The curse is broken, the problem is back :-D It is still hard for me to reproduce the exact conditions, but the problem is a simple overflow related to the maximum length of INSTALL_MASK. More precisely, the problem appears to be in strincr_var. Say you have two lines in /etc/make.conf like: INSTALL_MASK="some dummy looooong value (>1024 bytes)" INSTALL_MASK="foo foo bar bar" what happens when the first line is parsed is that strincr_var properly sets vars_to_read[1].value to the dummy looong value, truncated at 1024 bytes. What happens when the next line is parsed, is that strincr_var is called with an already full vars_to_read[1}.value. Nevertheless, it immediately appends a space and the full value of the currently being parsed line. This is not correct. Furthermore, it *appends* the value of the line, even though it rather has to overwrite the old value. I am pretty sure that I only had a single line in make.conf when I reported this, but what about fixing the problems one at a time.

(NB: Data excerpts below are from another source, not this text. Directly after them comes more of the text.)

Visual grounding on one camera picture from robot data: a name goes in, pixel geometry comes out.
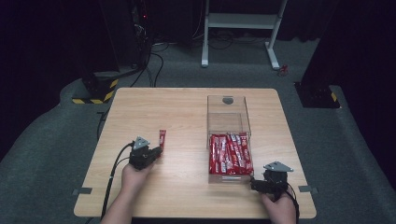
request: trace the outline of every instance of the wooden table
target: wooden table
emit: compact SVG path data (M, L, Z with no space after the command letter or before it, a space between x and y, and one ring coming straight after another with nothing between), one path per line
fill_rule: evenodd
M288 180L297 194L300 218L313 218L316 209L306 186L304 171L275 90L208 88L121 88L106 119L75 214L99 217L108 177L120 150L136 137L159 145L159 130L167 131L163 157L151 171L136 200L135 217L268 218L258 192L249 185L208 184L206 149L207 95L246 96L250 121L250 146L255 178L263 179L263 166L281 161L294 169ZM129 156L125 150L121 158ZM108 205L120 191L117 169Z

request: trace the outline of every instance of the candy bar
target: candy bar
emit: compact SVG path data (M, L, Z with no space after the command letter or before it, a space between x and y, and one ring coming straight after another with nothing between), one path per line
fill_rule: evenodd
M238 157L239 161L239 174L245 174L247 170L247 165L242 151L241 138L238 134L231 134L231 138L233 139L233 146L235 148L236 156Z
M216 135L212 135L210 137L210 160L209 160L209 173L210 174L218 174L219 166L217 163L217 154L219 148L219 137Z
M227 150L227 139L225 135L219 136L219 173L226 174L227 173L227 164L226 164L226 150Z
M253 171L253 164L250 158L250 153L248 151L248 137L246 133L240 133L239 137L241 139L242 154L244 155L246 162L246 172L250 174Z
M166 135L166 130L160 130L160 147L162 150L164 150L165 148L165 135Z
M227 146L228 146L228 153L230 157L230 161L233 164L233 169L235 174L239 174L239 161L236 156L235 147L233 145L233 139L231 138L230 134L227 134Z

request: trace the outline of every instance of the metal shelf
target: metal shelf
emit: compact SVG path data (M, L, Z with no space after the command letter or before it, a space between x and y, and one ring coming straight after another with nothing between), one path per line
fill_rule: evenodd
M276 40L277 31L282 21L283 12L285 10L288 0L281 0L282 4L277 15L260 15L260 14L230 14L230 13L210 13L209 0L206 0L205 9L205 33L204 45L202 49L202 67L209 66L209 47L208 47L208 33L209 27L217 28L244 28L244 29L264 29L273 30L269 42L265 42L265 49L271 61L273 69L280 68L277 58L274 53L274 43Z

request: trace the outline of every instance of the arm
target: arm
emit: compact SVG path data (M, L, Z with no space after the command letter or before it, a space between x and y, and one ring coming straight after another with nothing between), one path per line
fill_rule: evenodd
M274 224L295 224L296 208L288 194L282 193L280 198L273 202L267 194L261 194L262 203Z
M102 219L103 224L111 223L131 223L132 220L132 205L139 193L139 190L146 182L149 171L153 167L149 167L136 171L131 165L127 164L122 170L121 190L113 204L107 209L105 216Z

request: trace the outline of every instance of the clear plastic box
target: clear plastic box
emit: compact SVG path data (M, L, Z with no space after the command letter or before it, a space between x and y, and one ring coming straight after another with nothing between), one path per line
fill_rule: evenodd
M210 140L213 134L246 134L247 151L250 157L251 169L253 167L250 150L250 124L245 96L207 96L207 149L209 151L209 183L247 183L253 176L253 170L245 174L213 174L211 172Z

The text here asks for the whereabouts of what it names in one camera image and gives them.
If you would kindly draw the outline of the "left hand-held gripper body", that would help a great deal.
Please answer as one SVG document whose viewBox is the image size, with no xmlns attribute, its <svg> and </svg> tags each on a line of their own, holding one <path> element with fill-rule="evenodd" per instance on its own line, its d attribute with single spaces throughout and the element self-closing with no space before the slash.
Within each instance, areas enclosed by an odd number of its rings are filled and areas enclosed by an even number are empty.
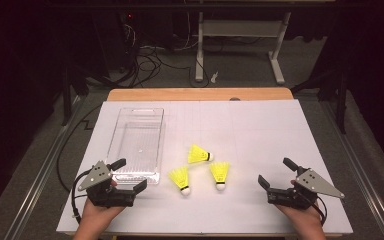
<svg viewBox="0 0 384 240">
<path fill-rule="evenodd" d="M 86 191 L 87 197 L 95 206 L 101 207 L 132 207 L 136 198 L 133 190 L 118 189 L 113 181 L 110 164 L 98 161 L 86 174 L 86 178 L 78 187 Z"/>
</svg>

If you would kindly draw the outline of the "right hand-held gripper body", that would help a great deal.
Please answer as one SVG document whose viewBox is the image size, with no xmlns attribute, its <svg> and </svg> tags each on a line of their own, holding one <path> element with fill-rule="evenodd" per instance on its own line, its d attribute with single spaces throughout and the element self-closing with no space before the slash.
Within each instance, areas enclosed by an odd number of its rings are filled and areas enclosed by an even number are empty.
<svg viewBox="0 0 384 240">
<path fill-rule="evenodd" d="M 302 166 L 290 166 L 296 173 L 292 188 L 276 189 L 266 183 L 267 201 L 269 204 L 292 207 L 294 209 L 306 210 L 313 206 L 319 194 L 344 198 L 345 195 L 331 183 L 320 176 L 311 168 Z"/>
</svg>

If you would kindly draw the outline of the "clear plastic container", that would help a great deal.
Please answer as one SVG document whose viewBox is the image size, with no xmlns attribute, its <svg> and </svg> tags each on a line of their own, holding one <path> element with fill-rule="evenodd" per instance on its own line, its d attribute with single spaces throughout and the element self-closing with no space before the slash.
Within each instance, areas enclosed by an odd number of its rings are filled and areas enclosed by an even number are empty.
<svg viewBox="0 0 384 240">
<path fill-rule="evenodd" d="M 125 159 L 123 167 L 113 170 L 118 184 L 160 180 L 160 159 L 164 134 L 163 108 L 122 108 L 119 111 L 107 163 Z"/>
</svg>

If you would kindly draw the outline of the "yellow shuttlecock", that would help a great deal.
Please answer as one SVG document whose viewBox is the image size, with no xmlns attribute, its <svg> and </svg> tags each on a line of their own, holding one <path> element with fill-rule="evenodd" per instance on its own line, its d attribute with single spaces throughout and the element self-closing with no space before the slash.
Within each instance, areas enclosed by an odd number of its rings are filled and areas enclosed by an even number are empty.
<svg viewBox="0 0 384 240">
<path fill-rule="evenodd" d="M 214 155 L 198 145 L 193 144 L 189 149 L 187 160 L 189 163 L 213 161 Z"/>
<path fill-rule="evenodd" d="M 183 196 L 188 196 L 191 193 L 189 187 L 188 168 L 186 166 L 174 169 L 169 172 L 169 178 L 179 188 Z"/>
<path fill-rule="evenodd" d="M 226 179 L 229 168 L 229 162 L 213 162 L 210 164 L 210 171 L 218 191 L 223 191 L 226 188 Z"/>
</svg>

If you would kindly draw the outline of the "person's right hand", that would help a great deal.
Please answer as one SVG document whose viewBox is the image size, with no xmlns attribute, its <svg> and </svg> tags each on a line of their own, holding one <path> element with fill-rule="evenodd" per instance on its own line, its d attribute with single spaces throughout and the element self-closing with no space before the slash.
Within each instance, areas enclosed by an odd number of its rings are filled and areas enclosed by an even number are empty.
<svg viewBox="0 0 384 240">
<path fill-rule="evenodd" d="M 309 207 L 306 210 L 298 210 L 292 207 L 277 205 L 277 208 L 287 216 L 295 230 L 322 229 L 320 215 L 313 207 Z"/>
</svg>

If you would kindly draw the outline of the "person's left hand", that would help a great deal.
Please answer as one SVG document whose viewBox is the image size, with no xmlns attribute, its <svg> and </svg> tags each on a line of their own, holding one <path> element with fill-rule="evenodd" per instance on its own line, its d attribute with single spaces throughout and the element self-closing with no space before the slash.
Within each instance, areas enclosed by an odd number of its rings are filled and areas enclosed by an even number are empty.
<svg viewBox="0 0 384 240">
<path fill-rule="evenodd" d="M 113 219 L 115 219 L 124 207 L 101 207 L 95 206 L 90 199 L 85 201 L 82 220 L 80 221 L 78 231 L 86 232 L 89 235 L 100 234 L 108 228 Z"/>
</svg>

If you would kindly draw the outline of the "black metal stand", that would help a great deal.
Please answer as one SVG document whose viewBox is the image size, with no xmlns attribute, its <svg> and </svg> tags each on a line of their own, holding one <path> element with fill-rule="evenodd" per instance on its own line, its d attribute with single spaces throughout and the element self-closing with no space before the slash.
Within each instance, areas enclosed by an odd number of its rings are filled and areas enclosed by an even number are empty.
<svg viewBox="0 0 384 240">
<path fill-rule="evenodd" d="M 336 100 L 335 121 L 342 134 L 345 130 L 346 92 L 348 78 L 344 71 L 339 68 L 326 70 L 322 73 L 312 74 L 310 78 L 291 88 L 296 94 L 304 89 L 318 89 L 316 94 L 319 101 Z"/>
<path fill-rule="evenodd" d="M 87 96 L 89 93 L 85 72 L 76 64 L 66 65 L 62 72 L 63 126 L 68 124 L 72 116 L 71 90 L 79 96 Z"/>
</svg>

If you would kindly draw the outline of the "dark computer tower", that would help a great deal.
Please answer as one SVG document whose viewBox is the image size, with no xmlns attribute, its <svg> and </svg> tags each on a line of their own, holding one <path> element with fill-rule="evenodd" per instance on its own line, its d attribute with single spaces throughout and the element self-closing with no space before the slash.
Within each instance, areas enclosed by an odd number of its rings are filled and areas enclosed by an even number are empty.
<svg viewBox="0 0 384 240">
<path fill-rule="evenodd" d="M 93 21 L 108 70 L 130 69 L 134 65 L 136 49 L 130 28 L 118 12 L 98 12 Z"/>
</svg>

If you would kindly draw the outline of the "aluminium rail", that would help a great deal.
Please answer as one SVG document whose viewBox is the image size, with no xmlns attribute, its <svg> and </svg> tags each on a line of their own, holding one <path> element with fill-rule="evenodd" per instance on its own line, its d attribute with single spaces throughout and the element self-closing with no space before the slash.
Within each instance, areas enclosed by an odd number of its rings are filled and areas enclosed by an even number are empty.
<svg viewBox="0 0 384 240">
<path fill-rule="evenodd" d="M 68 139 L 68 131 L 84 101 L 84 97 L 76 96 L 69 104 L 72 113 L 67 120 L 64 120 L 63 123 L 58 126 L 58 133 L 53 138 L 53 142 L 47 150 L 40 168 L 36 172 L 33 170 L 23 170 L 23 173 L 31 173 L 34 180 L 31 182 L 23 202 L 5 234 L 4 240 L 19 240 L 49 179 L 52 169 L 56 166 L 57 155 L 62 152 L 63 143 Z"/>
<path fill-rule="evenodd" d="M 384 236 L 384 203 L 376 192 L 373 184 L 370 182 L 370 177 L 364 171 L 363 166 L 361 165 L 360 158 L 357 156 L 355 150 L 353 149 L 350 140 L 348 137 L 341 132 L 339 129 L 335 112 L 331 105 L 326 102 L 322 102 L 321 106 L 325 111 L 329 121 L 331 122 L 336 134 L 338 135 L 341 144 L 346 152 L 347 160 L 349 162 L 351 171 L 354 175 L 354 178 L 360 188 L 362 195 L 365 198 L 365 201 L 371 211 L 371 215 L 376 220 L 378 227 L 380 228 L 382 235 Z"/>
</svg>

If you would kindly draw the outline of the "white metal desk frame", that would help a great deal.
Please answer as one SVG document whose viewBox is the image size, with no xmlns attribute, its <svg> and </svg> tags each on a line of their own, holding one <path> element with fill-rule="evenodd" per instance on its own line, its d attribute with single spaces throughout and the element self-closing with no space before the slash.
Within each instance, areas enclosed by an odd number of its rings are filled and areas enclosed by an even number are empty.
<svg viewBox="0 0 384 240">
<path fill-rule="evenodd" d="M 254 20 L 205 20 L 202 12 L 198 18 L 198 41 L 196 54 L 195 80 L 204 80 L 204 51 L 205 37 L 257 37 L 275 38 L 276 46 L 268 52 L 268 59 L 278 85 L 283 85 L 285 79 L 278 61 L 278 55 L 289 25 L 291 13 L 283 15 L 282 20 L 254 21 Z"/>
</svg>

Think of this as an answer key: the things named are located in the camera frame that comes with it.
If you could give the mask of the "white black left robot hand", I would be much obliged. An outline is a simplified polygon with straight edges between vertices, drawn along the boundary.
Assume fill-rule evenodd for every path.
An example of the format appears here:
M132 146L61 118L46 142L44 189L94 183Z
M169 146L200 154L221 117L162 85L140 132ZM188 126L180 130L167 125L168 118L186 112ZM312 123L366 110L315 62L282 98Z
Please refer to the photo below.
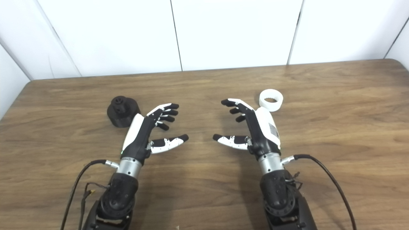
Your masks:
M152 130L156 127L169 130L164 122L174 122L178 115L178 104L166 103L152 109L146 116L137 114L127 132L121 158L133 158L142 165L151 154L162 153L172 150L185 143L189 136L187 134L178 137L150 140Z

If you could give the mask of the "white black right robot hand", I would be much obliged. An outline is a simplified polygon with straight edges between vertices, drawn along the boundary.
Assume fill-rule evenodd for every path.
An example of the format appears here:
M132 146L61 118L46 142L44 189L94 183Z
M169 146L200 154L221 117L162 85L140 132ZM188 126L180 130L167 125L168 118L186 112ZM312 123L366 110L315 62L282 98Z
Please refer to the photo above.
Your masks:
M260 107L253 109L240 99L228 98L221 101L223 106L231 107L231 114L241 113L237 122L246 121L250 136L223 136L214 134L213 139L218 143L237 150L248 150L256 159L268 153L281 153L281 141L271 113Z

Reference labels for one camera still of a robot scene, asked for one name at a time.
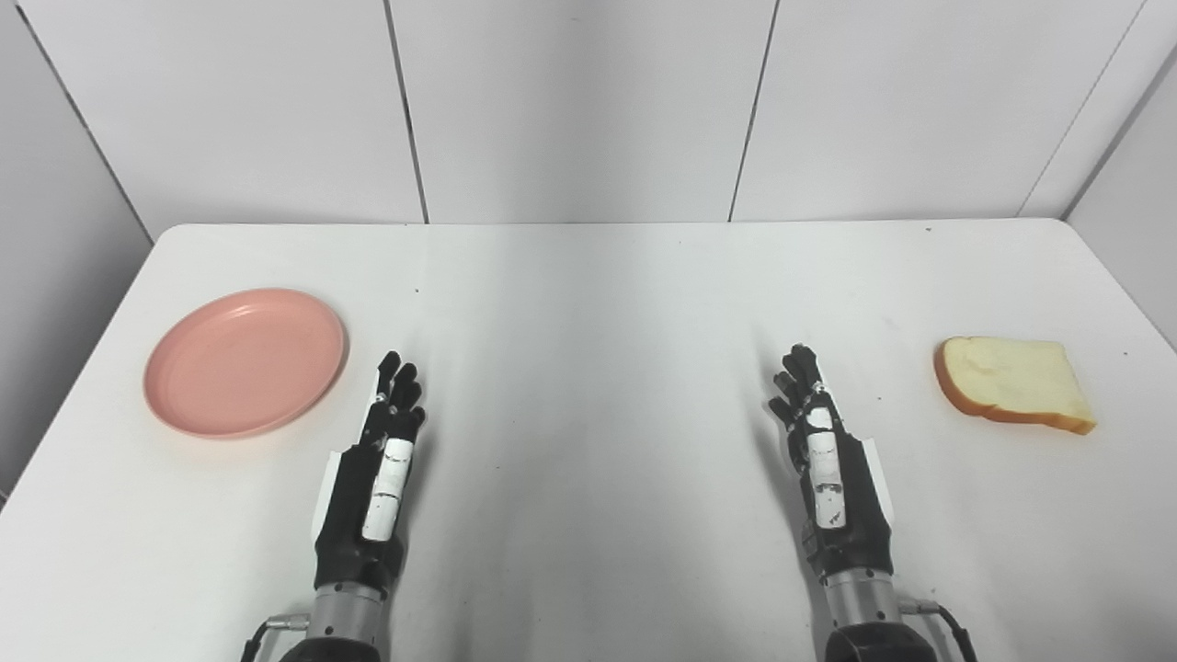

Ok now we are starting to get somewhere. I can reproduce undesired behavior. Still no segv however. (echo INSTALL_MASK=\"$(perl -e 'print "A" x 1024')\" ; echo INSTALL_MASK=\"\${INSTALL_MASK} $(perl -e 'print "A" x 1024')\" ; echo INSTALL_MASK=\"\${INSTALL_MASK} $(perl -e 'print "A" x 1024')\") >> /etc/make.conf Then DEBUG=1 q For me I can see PORTDIR= got overwritten. I'll see what I can do..
Created attachment 111448 [details, diff] q-bug-168334.diff Give this a spin please.. I added a sanity check and raised the default size of install_mask quite a bit. Then raised the size of some other buffers such as binhost,features.. cvs -d:pserver:anonymous@anoncvs.gentoo.org:/var/cvsroot -q co -R gentoo-projects/portage-utils
I pushed this patch to cvs. So simply cvs co/up and see if all is fine.. It should be.
I'll try the patch as soon as I get home (in 6 hours I guess). Until then... I recall that INSTALL_MASK was getting appended to even without having ${INSTALL_MASK}. This may be a separate problem, but thought I'd make it clear. Steps to reproduce: echo INSTALL_MASK=foo >> make.conf echo INSTALL_MASK=bar >> make.conf env DEBUG=1 q >/dev/null look at INSTALL_MASK="foo bar"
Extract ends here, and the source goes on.